»»
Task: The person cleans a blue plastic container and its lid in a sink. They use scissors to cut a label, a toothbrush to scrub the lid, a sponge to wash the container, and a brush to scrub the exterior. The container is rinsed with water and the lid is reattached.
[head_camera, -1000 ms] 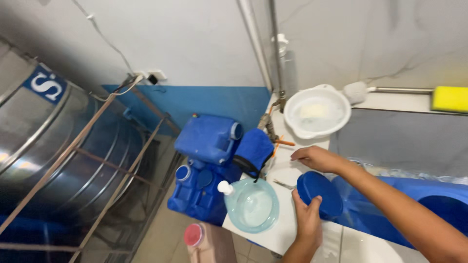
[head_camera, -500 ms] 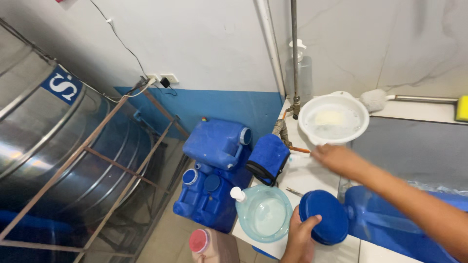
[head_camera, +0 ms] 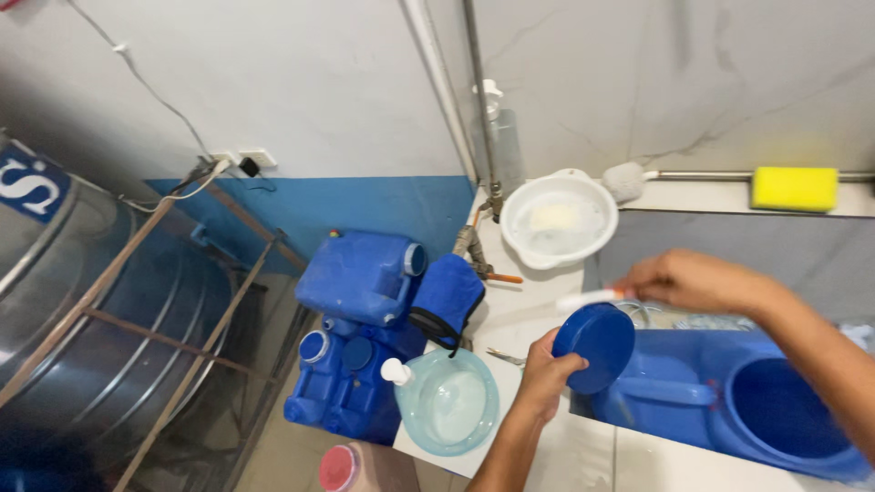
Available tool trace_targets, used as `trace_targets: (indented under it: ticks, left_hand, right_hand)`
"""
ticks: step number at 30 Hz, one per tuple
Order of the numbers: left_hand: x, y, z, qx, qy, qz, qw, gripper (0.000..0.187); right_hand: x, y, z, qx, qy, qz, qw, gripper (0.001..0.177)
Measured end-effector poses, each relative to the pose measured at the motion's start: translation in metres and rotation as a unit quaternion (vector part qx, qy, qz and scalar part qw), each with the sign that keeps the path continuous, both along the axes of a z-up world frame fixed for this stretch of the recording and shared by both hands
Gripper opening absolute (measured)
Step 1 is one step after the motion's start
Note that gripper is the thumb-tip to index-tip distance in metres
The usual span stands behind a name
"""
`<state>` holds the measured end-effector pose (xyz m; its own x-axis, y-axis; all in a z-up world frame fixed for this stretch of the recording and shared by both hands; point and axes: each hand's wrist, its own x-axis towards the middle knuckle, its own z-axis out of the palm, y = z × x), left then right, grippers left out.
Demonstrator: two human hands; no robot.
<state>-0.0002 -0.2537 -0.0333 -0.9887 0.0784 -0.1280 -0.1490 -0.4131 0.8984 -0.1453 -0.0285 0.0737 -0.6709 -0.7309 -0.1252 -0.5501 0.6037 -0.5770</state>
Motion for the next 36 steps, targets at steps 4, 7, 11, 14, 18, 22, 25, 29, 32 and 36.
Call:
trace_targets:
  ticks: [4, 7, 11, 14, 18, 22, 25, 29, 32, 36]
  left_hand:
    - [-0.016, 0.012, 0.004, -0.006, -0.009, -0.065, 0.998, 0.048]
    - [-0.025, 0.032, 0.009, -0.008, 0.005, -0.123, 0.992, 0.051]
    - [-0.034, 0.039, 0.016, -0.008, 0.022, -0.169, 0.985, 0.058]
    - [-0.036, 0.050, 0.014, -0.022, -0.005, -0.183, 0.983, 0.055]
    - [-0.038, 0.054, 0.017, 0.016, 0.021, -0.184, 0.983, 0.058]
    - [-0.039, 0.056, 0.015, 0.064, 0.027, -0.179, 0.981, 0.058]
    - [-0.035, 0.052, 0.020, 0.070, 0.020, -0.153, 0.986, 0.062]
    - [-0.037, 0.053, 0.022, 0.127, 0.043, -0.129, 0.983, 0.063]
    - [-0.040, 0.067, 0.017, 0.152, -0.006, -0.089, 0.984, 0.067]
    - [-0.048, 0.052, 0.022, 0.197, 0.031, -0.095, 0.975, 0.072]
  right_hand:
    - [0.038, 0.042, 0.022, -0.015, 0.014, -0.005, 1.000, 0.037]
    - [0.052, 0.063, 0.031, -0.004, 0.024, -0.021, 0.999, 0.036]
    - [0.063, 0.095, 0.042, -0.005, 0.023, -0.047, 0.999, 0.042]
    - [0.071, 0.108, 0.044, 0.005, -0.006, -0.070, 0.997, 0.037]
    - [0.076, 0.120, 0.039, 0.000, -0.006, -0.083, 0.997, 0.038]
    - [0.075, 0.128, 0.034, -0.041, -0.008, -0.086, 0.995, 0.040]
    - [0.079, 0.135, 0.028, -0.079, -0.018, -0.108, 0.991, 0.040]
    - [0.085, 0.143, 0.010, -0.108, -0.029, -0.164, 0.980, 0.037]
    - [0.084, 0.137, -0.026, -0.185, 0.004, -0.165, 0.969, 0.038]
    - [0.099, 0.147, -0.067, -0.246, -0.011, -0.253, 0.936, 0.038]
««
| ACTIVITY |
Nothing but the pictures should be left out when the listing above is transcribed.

| TASK OUTPUT |
Task: The person cleans a blue plastic container and its lid in a sink. They use scissors to cut a label, a toothbrush to scrub the lid, a sponge to wash the container, and a brush to scrub the exterior. The container is rinsed with water and the lid is reattached.
[head_camera, -1000 ms] 
[head_camera, -500 ms] 
[head_camera, +0 ms] 
Available tool trace_targets, used as `trace_targets: (indented under it: ticks, left_hand, right_hand)`
"""
ticks: step number at 30 Hz, one per tuple
Order of the numbers: left_hand: x, y, z, qx, qy, qz, qw, gripper (0.000..0.187); right_hand: x, y, z, qx, qy, qz, qw, gripper (0.001..0.177)
Measured end-effector poses, each relative to the pose measured at the motion's start: translation in metres and rotation as a unit quaternion (vector part qx, qy, qz and scalar part qw), each with the sign that keeps the path continuous, both along the axes of a z-up world frame fixed for this stretch of the recording and shared by both hands
Gripper opening absolute (measured)
Step 1 is one step after the motion's start
Note that gripper is the thumb-tip to index-tip distance in metres
The usual span stands behind a name
"""
`<state>` holds the measured end-effector pose (xyz m; its own x-axis, y-axis; all in a z-up world frame fixed for this stretch of the recording and shared by both hands; point and axes: each hand's wrist, its own x-axis towards the middle knuckle, its own z-axis out of the palm, y = z × x), left then right, grippers left out.
Demonstrator: two human hands; no robot.
<state>-0.0002 -0.2537 -0.0333 -0.9887 0.0784 -0.1280 -0.1490 -0.4131 0.8984 -0.1453 -0.0285 0.0737 -0.6709 -0.7309 -0.1252 -0.5501 0.6037 -0.5770</state>
Motion for the next 36 steps, targets at steps 4, 7, 11, 14, 18, 22, 25, 29, 32 and 36.
Call:
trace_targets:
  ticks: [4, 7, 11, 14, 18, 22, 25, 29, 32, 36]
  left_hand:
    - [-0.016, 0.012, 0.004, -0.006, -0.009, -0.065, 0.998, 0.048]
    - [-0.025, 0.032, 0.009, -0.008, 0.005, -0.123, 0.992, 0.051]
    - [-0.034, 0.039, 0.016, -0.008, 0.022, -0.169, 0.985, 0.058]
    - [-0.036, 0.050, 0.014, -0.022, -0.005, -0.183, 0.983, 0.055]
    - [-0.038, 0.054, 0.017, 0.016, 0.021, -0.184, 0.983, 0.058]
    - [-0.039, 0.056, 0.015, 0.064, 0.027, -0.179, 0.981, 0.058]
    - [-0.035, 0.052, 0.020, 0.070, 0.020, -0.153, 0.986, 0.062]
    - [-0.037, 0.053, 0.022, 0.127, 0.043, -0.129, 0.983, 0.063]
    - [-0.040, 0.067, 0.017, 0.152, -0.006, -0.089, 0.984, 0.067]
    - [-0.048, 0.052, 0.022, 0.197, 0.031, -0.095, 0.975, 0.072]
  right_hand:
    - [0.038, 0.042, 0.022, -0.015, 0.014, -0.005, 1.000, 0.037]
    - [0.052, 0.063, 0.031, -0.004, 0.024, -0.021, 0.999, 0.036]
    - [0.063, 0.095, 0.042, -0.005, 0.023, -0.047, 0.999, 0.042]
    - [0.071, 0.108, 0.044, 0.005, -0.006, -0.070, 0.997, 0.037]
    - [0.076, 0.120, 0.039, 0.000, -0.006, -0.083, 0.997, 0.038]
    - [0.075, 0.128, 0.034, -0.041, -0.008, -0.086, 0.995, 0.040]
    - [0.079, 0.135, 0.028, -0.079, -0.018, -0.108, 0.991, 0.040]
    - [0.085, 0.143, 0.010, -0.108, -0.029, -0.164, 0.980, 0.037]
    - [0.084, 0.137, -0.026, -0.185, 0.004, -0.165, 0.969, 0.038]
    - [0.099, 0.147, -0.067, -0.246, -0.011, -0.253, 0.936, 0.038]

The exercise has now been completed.